The new artificial cells could be useful in carrying out chemical reactions in ultra-small volumes, in studying the mechanisms through which cells communicate with one another and in the development of a new generation of smart biomaterials.

 “Artificial cell membranes usually bounce off each other like rubber balls. By altering the biophysics of the membranes in our cells, we got them instead to stick to each other like stickle bricks,” lead researcher Yuval Elani, PhD, an EPSRC Research Fellow from the Department of Chemistry at Imperial, said in a statement. “With this, we were able to form networks of cells connected by 'biojunctions.’

“By reinserting biological components such as proteins in the membrane, we could get the cells to communicate and exchange material with one another,” he added. “This mimics what is seen in nature, so it's a great step forward in creating biological-like artificial cell tissues.”
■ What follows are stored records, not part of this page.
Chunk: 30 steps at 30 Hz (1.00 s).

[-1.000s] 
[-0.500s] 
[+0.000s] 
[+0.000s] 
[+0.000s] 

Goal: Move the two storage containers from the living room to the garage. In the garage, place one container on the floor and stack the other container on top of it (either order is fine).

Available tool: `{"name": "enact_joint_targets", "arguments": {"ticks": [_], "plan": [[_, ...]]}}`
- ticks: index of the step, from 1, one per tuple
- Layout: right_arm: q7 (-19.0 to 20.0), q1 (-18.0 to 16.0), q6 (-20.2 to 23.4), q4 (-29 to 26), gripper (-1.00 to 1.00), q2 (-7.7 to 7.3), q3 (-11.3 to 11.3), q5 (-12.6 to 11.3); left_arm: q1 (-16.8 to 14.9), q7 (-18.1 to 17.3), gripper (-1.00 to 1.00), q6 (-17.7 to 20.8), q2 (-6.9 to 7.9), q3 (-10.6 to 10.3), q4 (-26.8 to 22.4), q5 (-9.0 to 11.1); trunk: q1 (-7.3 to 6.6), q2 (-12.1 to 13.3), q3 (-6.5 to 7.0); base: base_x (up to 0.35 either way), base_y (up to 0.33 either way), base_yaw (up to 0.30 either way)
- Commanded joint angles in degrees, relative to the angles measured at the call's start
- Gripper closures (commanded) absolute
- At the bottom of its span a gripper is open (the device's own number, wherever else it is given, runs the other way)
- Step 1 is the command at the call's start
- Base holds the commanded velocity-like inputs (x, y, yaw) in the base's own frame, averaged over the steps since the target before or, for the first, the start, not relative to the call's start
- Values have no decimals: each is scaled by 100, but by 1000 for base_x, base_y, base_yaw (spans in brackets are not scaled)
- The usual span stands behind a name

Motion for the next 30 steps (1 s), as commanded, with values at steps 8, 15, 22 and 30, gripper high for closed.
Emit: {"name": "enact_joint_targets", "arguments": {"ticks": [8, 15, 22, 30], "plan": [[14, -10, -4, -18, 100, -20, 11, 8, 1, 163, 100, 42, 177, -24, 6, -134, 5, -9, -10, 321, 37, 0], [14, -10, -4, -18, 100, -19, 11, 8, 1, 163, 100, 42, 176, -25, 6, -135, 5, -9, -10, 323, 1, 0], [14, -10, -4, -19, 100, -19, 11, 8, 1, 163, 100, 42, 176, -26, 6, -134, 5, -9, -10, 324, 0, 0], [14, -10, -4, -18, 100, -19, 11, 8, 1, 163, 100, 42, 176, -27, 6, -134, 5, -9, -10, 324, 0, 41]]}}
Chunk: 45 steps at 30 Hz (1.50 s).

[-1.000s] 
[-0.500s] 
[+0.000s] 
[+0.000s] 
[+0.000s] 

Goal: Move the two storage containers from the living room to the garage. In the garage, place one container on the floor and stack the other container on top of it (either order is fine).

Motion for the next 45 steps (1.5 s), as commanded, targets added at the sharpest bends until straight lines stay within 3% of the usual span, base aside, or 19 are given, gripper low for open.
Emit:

The researchers also engineered a “tether between two cells, where the membranes are not stuck together, but a tendril of membrane material links them so that they can be moved together.

Once they had perfected the cell-sticking process, the team was able to build up more complex arrangements like lines of cells, 2D shapes like squares and 3D shapes like pyramids.

After the cells are stuck together, they can be rearranged and pulled by a laser beam as a single unit.

The researchers were able to connect two cells and then make them merge into one larger cell by coating the membranes with gold nanoparticles. When the laser beam at the heart of the 'optical tweezer' technology was concentrated at the junction between the two cells, the nanoparticles resonated, breaking the membranes at that point. Then the membrane reforms as a whole.

The study was published in Nature Communications.